▶ **Source records**
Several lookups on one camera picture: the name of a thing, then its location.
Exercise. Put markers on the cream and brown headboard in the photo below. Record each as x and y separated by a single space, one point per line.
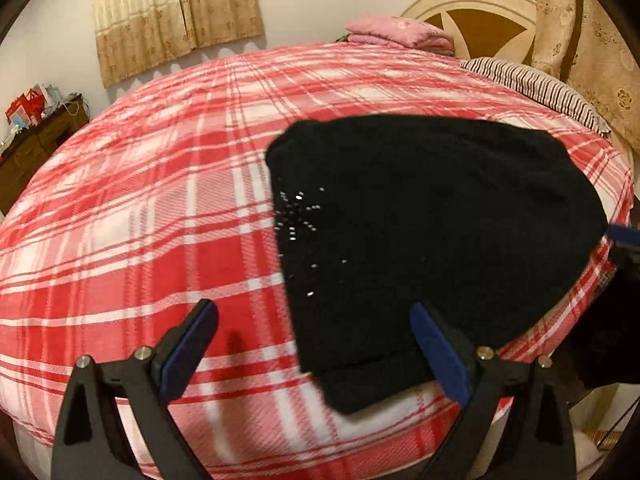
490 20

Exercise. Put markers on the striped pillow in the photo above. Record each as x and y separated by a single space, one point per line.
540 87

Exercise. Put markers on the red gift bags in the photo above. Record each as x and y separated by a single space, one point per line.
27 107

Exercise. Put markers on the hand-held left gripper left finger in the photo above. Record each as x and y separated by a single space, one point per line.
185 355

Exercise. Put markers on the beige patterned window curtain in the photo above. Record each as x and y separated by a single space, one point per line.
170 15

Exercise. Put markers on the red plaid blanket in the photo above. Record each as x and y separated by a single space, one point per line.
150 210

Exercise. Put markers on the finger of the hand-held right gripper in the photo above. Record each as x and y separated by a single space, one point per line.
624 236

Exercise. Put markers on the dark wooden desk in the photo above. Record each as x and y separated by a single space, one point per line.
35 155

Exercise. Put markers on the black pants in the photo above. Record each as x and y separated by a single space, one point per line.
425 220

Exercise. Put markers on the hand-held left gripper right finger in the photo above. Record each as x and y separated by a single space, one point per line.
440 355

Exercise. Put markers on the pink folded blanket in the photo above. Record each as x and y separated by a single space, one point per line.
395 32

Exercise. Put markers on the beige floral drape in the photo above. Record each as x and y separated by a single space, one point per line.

---

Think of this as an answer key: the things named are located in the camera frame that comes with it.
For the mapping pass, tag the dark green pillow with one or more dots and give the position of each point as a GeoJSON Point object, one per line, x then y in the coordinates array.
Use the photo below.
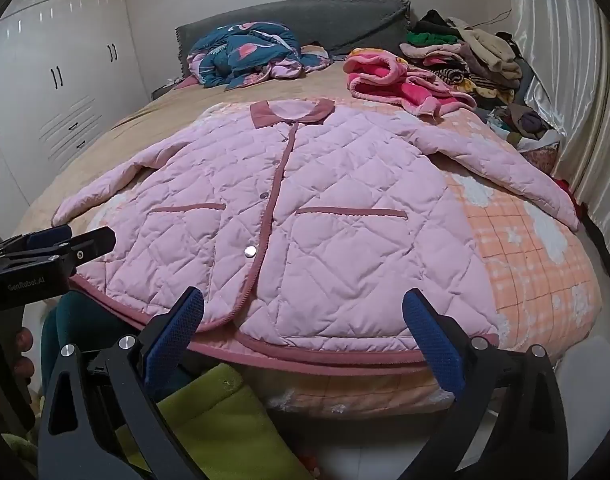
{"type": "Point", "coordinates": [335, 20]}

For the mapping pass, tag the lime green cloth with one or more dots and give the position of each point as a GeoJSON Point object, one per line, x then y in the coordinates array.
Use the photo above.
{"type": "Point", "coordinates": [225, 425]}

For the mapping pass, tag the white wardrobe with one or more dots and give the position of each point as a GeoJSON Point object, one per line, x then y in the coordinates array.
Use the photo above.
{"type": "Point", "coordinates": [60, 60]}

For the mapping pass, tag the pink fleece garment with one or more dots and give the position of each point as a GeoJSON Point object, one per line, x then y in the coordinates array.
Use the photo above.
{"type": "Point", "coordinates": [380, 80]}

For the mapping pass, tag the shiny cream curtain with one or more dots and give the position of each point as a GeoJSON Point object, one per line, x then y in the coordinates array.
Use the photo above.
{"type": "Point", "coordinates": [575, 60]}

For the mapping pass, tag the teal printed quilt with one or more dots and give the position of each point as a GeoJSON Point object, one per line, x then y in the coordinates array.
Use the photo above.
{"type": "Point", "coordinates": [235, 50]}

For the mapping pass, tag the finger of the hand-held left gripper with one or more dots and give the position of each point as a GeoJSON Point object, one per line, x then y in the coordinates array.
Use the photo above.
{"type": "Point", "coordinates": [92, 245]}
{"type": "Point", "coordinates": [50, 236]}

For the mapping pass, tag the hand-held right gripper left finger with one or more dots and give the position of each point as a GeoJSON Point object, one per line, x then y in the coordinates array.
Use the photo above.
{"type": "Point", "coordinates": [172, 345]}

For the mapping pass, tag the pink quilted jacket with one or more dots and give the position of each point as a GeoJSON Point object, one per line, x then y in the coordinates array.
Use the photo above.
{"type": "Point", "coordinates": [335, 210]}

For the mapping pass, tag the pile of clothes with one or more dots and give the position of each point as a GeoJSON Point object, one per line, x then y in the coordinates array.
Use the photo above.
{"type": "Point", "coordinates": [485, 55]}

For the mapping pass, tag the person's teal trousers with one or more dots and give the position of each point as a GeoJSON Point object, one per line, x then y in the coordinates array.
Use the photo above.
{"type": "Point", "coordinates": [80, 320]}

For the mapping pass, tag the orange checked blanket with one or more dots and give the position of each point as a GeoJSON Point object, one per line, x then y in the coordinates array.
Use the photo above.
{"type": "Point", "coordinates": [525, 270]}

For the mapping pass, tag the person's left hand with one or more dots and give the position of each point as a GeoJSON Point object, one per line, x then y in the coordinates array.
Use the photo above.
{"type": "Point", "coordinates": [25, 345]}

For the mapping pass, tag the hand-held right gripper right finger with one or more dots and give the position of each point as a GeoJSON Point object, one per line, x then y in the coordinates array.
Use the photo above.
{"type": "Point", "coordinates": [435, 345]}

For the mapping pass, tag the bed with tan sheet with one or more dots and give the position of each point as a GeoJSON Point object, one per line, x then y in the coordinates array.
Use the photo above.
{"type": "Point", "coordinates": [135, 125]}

▶ **What you need to do**
Check every line of the records, and copy the ones that hold the word "person".

▶ **Response**
For the mapping pass, tag the person's teal trousers with one or more dots and give the position of each point as a GeoJSON Point object, one per line, x then y in the coordinates array.
For the mapping pass, tag the person's left hand with one or more dots and give the position of each point as a GeoJSON Point object, one per line, x then y in the coordinates array.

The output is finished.